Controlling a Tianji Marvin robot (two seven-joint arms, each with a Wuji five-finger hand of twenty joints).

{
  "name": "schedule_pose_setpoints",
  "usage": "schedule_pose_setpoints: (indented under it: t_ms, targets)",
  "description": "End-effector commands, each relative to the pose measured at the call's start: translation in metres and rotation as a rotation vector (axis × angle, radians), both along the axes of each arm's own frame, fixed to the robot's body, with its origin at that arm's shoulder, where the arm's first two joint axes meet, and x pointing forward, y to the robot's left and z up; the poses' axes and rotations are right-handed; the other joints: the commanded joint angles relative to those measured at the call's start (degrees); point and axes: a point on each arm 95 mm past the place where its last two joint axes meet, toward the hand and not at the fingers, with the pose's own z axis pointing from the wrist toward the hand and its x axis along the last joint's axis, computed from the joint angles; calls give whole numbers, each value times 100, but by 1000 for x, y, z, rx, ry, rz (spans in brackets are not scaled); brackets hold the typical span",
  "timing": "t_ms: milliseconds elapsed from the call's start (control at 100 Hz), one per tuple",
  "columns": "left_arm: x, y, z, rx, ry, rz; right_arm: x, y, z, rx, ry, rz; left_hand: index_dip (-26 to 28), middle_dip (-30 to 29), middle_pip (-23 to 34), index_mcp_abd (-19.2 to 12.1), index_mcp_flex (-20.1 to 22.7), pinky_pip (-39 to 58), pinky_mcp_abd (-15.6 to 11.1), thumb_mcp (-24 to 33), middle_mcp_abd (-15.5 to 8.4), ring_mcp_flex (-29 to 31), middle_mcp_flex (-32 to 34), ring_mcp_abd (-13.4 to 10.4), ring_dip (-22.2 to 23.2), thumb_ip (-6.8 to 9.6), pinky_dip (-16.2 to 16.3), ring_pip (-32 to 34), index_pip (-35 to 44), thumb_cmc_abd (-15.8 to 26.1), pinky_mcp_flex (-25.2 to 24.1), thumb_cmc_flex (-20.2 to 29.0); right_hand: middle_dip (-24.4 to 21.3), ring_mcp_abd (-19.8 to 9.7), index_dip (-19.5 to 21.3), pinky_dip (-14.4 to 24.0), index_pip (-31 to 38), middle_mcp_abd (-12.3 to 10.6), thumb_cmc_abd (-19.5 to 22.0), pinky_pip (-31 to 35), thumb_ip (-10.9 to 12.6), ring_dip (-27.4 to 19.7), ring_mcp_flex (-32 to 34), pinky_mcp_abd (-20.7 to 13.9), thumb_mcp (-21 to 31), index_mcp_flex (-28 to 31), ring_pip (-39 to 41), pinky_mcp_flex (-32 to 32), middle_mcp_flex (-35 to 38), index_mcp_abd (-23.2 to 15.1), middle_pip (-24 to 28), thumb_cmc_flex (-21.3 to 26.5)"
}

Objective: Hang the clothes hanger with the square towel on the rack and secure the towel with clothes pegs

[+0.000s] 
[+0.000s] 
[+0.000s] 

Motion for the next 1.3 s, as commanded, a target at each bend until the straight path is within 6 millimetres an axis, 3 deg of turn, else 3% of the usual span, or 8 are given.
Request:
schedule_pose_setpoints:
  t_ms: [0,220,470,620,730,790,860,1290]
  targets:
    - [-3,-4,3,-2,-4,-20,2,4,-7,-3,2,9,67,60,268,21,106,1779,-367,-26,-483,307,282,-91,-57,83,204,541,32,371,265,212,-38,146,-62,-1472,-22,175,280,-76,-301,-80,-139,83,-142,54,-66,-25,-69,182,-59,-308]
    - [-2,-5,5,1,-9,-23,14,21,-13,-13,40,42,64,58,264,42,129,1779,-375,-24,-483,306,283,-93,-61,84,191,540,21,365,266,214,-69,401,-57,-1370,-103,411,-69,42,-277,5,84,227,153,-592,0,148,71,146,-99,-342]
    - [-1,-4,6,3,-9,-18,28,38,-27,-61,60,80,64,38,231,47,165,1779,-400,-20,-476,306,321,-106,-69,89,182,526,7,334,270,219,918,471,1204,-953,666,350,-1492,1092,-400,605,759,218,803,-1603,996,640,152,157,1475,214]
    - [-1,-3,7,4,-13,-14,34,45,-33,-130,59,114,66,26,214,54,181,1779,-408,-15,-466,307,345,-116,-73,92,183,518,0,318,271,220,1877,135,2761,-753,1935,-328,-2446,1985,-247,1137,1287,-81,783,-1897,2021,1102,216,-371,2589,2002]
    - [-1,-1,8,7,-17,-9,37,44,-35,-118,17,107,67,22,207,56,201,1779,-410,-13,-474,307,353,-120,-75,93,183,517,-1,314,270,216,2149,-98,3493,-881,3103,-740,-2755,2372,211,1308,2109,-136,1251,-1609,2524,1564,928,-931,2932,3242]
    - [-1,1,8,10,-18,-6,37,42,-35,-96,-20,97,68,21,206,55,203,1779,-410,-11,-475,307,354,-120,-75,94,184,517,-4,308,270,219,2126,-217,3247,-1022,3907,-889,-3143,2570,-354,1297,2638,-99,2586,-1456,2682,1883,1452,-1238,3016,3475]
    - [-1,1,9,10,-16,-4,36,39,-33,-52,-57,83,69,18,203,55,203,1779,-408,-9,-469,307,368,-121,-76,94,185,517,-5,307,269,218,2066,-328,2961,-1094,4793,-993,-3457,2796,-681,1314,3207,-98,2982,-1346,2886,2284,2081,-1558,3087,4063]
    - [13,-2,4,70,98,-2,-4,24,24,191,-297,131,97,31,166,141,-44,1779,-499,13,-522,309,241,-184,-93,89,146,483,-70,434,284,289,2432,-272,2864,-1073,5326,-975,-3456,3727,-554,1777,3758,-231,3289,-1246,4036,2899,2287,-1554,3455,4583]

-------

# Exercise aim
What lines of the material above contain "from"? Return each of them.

# Task response
  "description": "End-effector commands, each relative to the pose measured at the call's start: translation in metres and rotation as a rotation vector (axis × angle, radians), both along the axes of each arm's own frame, fixed to the robot's body, with its origin at that arm's shoulder, where the arm's first two joint axes meet, and x pointing forward, y to the robot's left and z up; the poses' axes and rotations are right-handed; the other joints: the commanded joint angles relative to those measured at the call's start (degrees); point and axes: a point on each arm 95 mm past the place where its last two joint axes meet, toward the hand and not at the fingers, with the pose's own z axis pointing from the wrist toward the hand and its x axis along the last joint's axis, computed from the joint angles; calls give whole numbers, each value times 100, but by 1000 for x, y, z, rx, ry, rz (spans in brackets are not scaled); brackets hold the typical span",
  "timing": "t_ms: milliseconds elapsed from the call's start (control at 100 Hz), one per tuple",

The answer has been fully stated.